Pada momentum May Day, pemerintah telah menetapkan Keppres terkait Satgas, namun aturan ini sendiri bersifat fleksibel dan karenanya memiliki kerentanan. Artinya aturan ini sangat rentan direvisi atau bahkan dicabut oleh pemerintahan selanjutnya tanpa melalui proses politik yang mendalam di parlemen. Sebab itulah diperlukan mekanisme akuntabilitas yang ketat agar kehadiran Satgas benar-benar substantif.

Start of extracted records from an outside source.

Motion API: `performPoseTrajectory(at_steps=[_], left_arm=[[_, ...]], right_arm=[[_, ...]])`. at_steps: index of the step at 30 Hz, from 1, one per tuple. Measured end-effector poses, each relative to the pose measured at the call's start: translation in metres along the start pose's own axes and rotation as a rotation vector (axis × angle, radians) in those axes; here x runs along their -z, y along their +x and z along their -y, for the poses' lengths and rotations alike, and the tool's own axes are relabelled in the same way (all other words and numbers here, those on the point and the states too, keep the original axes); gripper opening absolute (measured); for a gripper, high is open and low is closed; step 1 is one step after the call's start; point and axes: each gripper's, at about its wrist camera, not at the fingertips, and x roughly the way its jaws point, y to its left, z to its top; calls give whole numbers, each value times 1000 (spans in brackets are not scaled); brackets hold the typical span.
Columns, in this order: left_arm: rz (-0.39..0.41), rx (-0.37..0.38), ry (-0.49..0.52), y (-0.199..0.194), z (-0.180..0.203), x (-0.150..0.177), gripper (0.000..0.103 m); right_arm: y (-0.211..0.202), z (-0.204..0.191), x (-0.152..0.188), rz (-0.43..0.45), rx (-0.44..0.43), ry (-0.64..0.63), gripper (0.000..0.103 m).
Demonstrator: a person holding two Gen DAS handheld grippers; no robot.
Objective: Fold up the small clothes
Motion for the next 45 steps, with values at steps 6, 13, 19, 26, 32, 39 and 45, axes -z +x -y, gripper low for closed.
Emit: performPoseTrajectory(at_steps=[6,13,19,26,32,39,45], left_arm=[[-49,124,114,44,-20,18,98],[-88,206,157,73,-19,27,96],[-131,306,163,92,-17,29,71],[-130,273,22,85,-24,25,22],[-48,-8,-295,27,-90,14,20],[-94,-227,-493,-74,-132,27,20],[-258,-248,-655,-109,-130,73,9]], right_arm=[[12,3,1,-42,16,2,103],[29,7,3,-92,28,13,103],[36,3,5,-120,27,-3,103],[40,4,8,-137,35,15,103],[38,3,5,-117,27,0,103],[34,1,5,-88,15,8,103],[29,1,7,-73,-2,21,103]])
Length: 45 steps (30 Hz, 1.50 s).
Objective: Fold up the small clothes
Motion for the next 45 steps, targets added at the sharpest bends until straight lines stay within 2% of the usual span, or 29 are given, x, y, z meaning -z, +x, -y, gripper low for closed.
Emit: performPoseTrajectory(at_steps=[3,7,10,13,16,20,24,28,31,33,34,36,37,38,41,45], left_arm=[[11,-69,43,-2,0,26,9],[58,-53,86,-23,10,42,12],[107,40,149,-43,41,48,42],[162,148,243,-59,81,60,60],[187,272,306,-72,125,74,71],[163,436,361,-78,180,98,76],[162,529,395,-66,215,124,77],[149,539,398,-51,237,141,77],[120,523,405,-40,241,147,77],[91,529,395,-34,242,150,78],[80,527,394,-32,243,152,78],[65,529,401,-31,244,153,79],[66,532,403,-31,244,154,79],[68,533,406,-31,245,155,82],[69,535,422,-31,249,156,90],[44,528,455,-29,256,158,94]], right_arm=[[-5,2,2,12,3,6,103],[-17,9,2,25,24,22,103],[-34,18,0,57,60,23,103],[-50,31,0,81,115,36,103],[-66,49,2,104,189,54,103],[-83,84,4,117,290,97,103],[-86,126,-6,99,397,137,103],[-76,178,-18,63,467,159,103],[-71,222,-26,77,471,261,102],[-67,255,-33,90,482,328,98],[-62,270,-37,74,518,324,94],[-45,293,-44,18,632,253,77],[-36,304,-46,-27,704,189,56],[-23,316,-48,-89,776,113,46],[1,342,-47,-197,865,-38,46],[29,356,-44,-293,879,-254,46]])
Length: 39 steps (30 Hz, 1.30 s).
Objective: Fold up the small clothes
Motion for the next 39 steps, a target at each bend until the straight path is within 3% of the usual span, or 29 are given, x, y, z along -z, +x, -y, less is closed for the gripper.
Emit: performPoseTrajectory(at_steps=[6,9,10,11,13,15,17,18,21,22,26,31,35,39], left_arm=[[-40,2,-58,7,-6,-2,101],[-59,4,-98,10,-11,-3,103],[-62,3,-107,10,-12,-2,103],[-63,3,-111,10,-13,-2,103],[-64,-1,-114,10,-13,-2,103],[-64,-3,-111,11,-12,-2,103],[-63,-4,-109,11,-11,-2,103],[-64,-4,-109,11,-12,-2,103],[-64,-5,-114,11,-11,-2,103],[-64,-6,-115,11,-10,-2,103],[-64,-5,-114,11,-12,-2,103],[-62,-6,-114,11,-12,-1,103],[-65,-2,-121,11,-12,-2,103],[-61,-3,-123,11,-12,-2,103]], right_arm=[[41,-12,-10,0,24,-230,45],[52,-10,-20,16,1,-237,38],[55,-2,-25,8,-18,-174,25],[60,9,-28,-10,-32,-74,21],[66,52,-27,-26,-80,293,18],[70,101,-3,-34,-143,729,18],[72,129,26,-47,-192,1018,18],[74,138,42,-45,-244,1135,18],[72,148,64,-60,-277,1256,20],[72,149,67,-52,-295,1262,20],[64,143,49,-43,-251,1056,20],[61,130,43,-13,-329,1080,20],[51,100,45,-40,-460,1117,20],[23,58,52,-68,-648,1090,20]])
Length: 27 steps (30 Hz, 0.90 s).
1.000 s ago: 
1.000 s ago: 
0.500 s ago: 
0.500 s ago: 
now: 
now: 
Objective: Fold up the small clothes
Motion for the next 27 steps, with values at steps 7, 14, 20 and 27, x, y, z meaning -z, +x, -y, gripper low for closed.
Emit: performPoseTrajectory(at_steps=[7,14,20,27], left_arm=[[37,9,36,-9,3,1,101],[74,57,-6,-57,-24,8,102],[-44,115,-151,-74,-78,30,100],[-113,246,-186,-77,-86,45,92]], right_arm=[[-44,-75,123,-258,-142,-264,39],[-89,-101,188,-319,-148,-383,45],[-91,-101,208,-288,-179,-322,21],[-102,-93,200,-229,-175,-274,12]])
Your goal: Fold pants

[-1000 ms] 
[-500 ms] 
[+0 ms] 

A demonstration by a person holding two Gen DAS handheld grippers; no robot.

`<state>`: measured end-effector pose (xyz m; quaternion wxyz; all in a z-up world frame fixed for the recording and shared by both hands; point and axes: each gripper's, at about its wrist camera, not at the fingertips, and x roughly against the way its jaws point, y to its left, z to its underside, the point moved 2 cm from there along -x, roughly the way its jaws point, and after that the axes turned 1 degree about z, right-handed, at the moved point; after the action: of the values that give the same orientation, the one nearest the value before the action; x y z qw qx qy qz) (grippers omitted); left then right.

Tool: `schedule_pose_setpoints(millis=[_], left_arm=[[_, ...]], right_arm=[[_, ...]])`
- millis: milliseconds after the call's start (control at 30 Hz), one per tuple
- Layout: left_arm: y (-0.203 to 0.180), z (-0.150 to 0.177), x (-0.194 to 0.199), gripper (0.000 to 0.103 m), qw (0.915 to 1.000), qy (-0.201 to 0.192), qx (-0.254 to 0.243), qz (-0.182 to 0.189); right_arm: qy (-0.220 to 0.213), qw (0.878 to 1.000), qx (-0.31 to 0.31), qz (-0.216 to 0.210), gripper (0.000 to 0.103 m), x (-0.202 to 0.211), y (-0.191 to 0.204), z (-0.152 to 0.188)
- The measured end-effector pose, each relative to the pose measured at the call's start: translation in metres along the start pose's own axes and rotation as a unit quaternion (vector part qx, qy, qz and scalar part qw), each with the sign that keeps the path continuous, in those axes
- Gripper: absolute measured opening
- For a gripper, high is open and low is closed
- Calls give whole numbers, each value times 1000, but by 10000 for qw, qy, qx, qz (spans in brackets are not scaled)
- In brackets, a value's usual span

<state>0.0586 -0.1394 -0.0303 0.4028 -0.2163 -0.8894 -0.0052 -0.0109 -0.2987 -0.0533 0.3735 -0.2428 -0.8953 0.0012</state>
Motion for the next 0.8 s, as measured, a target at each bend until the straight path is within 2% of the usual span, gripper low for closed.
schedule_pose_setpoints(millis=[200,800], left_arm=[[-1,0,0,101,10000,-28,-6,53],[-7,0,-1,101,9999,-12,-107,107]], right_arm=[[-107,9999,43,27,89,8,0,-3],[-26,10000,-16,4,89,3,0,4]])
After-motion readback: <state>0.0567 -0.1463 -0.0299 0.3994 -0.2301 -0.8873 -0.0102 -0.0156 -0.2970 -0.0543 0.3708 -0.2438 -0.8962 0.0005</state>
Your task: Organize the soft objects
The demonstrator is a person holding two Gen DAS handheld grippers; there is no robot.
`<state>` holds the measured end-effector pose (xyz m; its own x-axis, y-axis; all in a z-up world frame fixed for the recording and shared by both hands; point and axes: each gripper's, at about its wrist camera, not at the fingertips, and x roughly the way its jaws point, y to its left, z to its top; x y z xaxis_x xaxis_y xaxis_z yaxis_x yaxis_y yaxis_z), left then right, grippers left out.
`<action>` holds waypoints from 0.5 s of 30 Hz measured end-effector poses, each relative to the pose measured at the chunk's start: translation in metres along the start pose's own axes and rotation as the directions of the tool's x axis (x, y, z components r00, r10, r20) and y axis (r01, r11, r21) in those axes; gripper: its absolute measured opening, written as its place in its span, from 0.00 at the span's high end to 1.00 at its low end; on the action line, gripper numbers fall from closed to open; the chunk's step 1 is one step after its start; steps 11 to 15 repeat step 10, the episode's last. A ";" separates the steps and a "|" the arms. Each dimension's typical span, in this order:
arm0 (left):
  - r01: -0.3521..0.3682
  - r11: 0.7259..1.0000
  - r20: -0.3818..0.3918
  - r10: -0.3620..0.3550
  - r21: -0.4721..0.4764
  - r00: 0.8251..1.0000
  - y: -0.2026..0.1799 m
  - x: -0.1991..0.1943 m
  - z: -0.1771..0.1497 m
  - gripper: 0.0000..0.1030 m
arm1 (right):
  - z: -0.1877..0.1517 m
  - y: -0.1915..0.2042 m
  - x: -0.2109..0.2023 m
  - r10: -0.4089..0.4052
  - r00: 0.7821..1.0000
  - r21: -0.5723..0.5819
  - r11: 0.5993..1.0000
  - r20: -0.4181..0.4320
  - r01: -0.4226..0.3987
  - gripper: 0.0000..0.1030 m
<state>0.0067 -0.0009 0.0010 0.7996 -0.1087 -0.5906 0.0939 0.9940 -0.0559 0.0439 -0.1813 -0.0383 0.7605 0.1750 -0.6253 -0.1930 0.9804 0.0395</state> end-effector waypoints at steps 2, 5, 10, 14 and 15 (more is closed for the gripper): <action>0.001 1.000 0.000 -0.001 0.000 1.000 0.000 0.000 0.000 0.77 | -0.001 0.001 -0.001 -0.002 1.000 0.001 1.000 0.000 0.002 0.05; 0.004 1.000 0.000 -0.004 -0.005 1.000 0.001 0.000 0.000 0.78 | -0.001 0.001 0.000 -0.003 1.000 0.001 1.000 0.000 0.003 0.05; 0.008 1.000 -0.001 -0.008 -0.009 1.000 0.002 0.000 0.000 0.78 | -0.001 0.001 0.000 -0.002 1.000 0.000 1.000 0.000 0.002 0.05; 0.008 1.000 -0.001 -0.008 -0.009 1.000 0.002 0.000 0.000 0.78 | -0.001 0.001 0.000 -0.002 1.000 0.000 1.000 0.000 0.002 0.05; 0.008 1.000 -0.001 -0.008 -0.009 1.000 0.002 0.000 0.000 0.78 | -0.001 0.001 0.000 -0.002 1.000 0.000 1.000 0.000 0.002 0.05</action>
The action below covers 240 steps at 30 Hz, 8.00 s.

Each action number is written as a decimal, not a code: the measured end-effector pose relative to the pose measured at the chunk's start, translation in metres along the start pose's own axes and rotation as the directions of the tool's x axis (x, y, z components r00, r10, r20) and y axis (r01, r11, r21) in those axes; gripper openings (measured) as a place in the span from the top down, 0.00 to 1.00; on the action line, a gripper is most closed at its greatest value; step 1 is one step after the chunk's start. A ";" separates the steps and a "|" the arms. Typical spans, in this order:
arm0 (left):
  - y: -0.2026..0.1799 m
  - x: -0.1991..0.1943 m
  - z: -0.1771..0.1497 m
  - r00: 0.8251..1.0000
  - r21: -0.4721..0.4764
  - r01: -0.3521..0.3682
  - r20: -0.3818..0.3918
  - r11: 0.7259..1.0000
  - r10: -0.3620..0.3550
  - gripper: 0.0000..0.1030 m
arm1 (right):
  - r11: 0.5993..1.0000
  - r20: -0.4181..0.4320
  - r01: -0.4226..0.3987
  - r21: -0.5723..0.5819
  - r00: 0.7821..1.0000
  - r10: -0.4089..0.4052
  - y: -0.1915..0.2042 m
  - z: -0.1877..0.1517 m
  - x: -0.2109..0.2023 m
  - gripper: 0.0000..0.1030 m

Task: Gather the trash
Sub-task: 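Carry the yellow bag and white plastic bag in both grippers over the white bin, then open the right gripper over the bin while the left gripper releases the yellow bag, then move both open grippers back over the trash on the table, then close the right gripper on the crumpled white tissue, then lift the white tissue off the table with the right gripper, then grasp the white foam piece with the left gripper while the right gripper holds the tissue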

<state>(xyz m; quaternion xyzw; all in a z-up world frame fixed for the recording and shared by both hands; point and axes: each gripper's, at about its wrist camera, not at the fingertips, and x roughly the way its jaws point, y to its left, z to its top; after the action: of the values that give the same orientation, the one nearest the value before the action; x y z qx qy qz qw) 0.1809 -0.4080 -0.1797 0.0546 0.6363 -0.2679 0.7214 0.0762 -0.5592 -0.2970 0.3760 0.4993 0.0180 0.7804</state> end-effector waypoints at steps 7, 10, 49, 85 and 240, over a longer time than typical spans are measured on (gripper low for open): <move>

Masalah kewenangan juga menjadi isu krusial di balik institusi Satgas. Pemerintah harus memberikan kewenangan eksekutorial yang jelas, meski terbatas yang disertai dengan dukungan anggaran agar kerja Satgas tidak bergantung pada dinamika birokrasi. Semua ini tentu mensyaratkan adanya evaluasi tahunan yang transparan bagi publik. Elemen ini merupakan trayek untuk keadilan pekerja.

Prinsipnya kesejahteraan kelas pekerja tidak sekadar hasil kompromi politik, melainkan prasyarat bagi stabilitas sosial-ekonomi yang berkelanjutan. Kesejahteraan haruslah jadi core dalam Satgas PHK dan Kesejahteraan Buruh. Sebab tidak ada stabilitas yang berdiri di atas fondasi pekerja yang tidak sejahtera. Tanpa kesejahteraan akan muncul bencana ganda secara sosial, politik dan ekonomi.